Latinos have also struggled to refinance their loans. Often, people with ARMs are not able to meet the requirements for a prime loan. Those who are able to refinance generally must pay large fees for paying off their ARM early.

Furthermore, those people who applying for their first loans are facing more stringent requirements. Banks are requiring more money down and higher credit scores than before. Thus, fewer Latinos are able to purchase homes today.

“The real estate market has completely changed,” Nadal said. “I still encounter lots of Hispanics, but now everyone’s selling their homes. The crisis has dried up all of their options, and they don’t have the money to put down for another loan.”

Future Outlook

In addition to tightening regulations, many other measures have been taken to reform the bank industry and reduce the effects of the subprime crisis.

The federal government announced its plan on Dec. 6, 2007, to combat the crisis. Partnering with the banks and private sector and a non-profit organization called Hope Now, the government is offering those who ARMs have not come up for adjustment yet to either refinance their loans or extend the initial period before adjustment to five years.  

Yet, this plan does not relieve those borrowers whose loans have already come up for adjustment.  For them, the government has created a special Federal Housing Administration loan category called FHA-Secure, which allows ARM holders to avoid foreclosure by refinancing with an FHA loan. However, another requirement for FHA-Secure is a verified income, which prohibits many Latinos with cash-paying jobs from qualifying.

In addition, the Federal Reserve made an emergency cut of 0.75 percentage points to its lending rate on Jan. 22 bringing it to 3.5 percent with the hope that banks would reduce their rates too. A week later, at its scheduled meeting on Jan. 30, the Fed reduced that rate by 0.50 more points, and since then, the Fed has brought the rate down to 2.25 percent.

Since the Fed’s rate factors into the adjustment formula for most ARMs, these cuts should help relieve the financial burden on those with adjustments in 2008. The rate has fallen 3 percentage points since May 2007, which translates into major savings for ARM borrowers upon adjustment.

Furthermore, according to the Department of Labor, the unemployment rate for Hispanics has increased from 5.9 percent in December 2007 to 6.9 percent in late April, a rate more than 1 percentage point higher than the overall rate for the population.

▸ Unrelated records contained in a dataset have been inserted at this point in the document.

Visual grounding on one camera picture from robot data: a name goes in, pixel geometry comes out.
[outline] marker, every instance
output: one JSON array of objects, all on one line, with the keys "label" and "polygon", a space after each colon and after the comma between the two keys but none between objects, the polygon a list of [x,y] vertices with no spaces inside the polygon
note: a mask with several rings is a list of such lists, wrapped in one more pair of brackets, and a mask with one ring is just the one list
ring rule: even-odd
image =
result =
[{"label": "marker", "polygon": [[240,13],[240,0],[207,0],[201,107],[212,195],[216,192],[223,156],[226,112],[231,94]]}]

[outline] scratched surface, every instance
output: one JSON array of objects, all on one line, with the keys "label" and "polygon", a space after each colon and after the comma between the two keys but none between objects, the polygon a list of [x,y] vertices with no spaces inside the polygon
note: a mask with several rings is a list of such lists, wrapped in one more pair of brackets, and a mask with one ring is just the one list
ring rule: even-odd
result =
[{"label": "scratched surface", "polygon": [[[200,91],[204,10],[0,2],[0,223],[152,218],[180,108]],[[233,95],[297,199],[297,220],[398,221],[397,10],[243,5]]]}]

Thus, some Latinos have both lost their jobs and faced major increases in their loan payments.

What Does It Mean for Latinos?
In the end, the Fed rate cuts are alleviating some of the strain on Latinos with ARMs by reducing their payments upon adjustment, but the community is still struggling. During the past decade, many Latinos bought their way into the “American Dream” of home ownership with subprime mortgages, and today, that dream is slipping away.

“We work so hard and have nothing,” Vasquez said. “Last year, we were so happy. It seemed like we had everything we could want. Now, we are back where we were five years ago but with more debt. I don’t understand how you could work that hard and still lose that much.”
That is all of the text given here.